Para uma economia onde o transporte rodoviário constitui a principal espinha dorsal da circulação de mercadorias, estas interrupções têm implicações directas no funcionamento de cadeias de abastecimento, no escoamento da produção agrícola e no acesso a mercados.

Além disso, a degradação frequente de infra-estruturas públicas implica custos adicionais para o orçamento do Estado, que se vê obrigado a mobilizar recursos para operações de reparação, reconstrução e resposta a emergências.

Agricultura e segurança alimentar sob pressão

Outro sector particularmente vulnerável às cheias é a agricultura, que continua a empregar a maioria da população moçambicana e a desempenhar um papel central na segurança alimentar.

As inundações provocaram a submersão de milhares de hectares de culturas, com perdas significativas registadas em diversas comunidades rurais.

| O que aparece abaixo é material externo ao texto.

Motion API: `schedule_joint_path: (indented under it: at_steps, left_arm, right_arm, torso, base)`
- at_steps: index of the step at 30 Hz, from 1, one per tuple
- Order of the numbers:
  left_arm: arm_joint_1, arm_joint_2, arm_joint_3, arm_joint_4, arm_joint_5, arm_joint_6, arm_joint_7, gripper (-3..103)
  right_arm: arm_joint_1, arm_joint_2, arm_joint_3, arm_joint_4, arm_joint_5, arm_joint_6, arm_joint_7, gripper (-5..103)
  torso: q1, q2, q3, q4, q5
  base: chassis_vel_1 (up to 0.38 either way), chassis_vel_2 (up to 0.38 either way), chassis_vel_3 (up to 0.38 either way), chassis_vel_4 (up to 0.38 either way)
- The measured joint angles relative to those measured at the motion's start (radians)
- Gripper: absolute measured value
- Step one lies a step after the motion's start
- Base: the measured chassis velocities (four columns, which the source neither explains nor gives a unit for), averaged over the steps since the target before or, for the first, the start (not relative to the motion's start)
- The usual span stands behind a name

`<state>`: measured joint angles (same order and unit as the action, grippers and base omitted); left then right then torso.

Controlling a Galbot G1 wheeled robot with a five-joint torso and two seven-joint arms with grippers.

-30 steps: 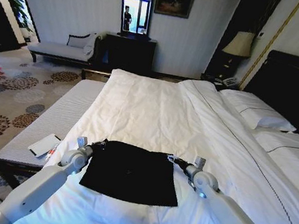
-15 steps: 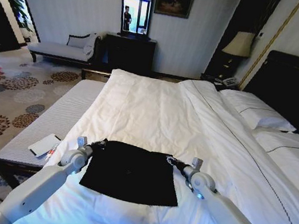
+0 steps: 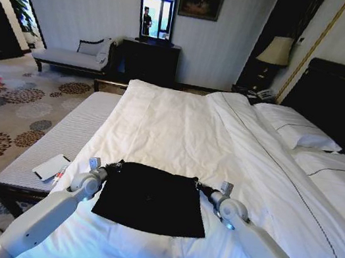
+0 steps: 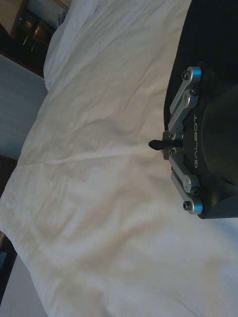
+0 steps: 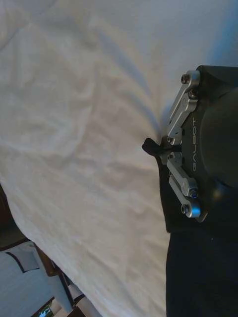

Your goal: Fold the clothes on the bed.

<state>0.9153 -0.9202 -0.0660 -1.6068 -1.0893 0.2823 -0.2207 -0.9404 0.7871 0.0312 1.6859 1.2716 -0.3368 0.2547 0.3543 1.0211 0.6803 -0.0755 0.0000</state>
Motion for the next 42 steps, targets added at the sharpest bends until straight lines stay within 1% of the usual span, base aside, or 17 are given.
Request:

Quando estes episódios ocorrem durante períodos críticos do calendário agrícola, os impactos podem estender-se para além das perdas imediatas, afectando rendimento das famílias rurais, disponibilidade de alimentos e preços nos mercados locais.

Em regiões onde a agricultura de subsistência predomina, este tipo de choques climáticos tende a aprofundar situações de vulnerabilidade económica e social.

Turismo enfrenta novo revés

O sector do turismo, que vinha gradualmente a recuperar após vários anos de choques económicos e sanitários, surge também entre os mais afectados pelas recentes inundações.

Dados preliminares indicam que 64 estâncias turísticas sofreram danos avaliados em cerca de 31,1 milhões de euros, sobretudo em zonas costeiras do sul do país.

Para um sector que desempenha um papel relevante na geração de receitas externas, emprego e dinamização de economias locais, estes prejuízos representam um revés significativo.

Operadores turísticos alertam que a recuperação poderá exigir investimentos adicionais em reabilitação de infra-estruturas, bem como estratégias para restaurar a confiança dos visitantes.

Adaptação climática torna-se prioridade estratégica

Face à crescente frequência de eventos climáticos extremos, especialistas têm vindo a sublinhar a necessidade de reforçar políticas de resiliência climática e planeamento territorial.

Investimentos em sistemas de drenagem urbana, reforço de infra-estruturas rodoviárias, gestão de bacias hidrográficas e melhoria de sistemas de alerta precoce são considerados fundamentais para reduzir os impactos económicos futuros.

Num país onde fenómenos como cheias, ciclones e secas fazem parte da realidade climática, a adaptação às mudanças climáticas deixou de ser apenas uma questão ambiental, passando a constituir um imperativo económico e de desenvolvimento.

A forma como Moçambique conseguir reforçar a sua resiliência a estes choques poderá desempenhar um papel determinante na sustentabilidade do seu crescimento económico nas próximas décadas.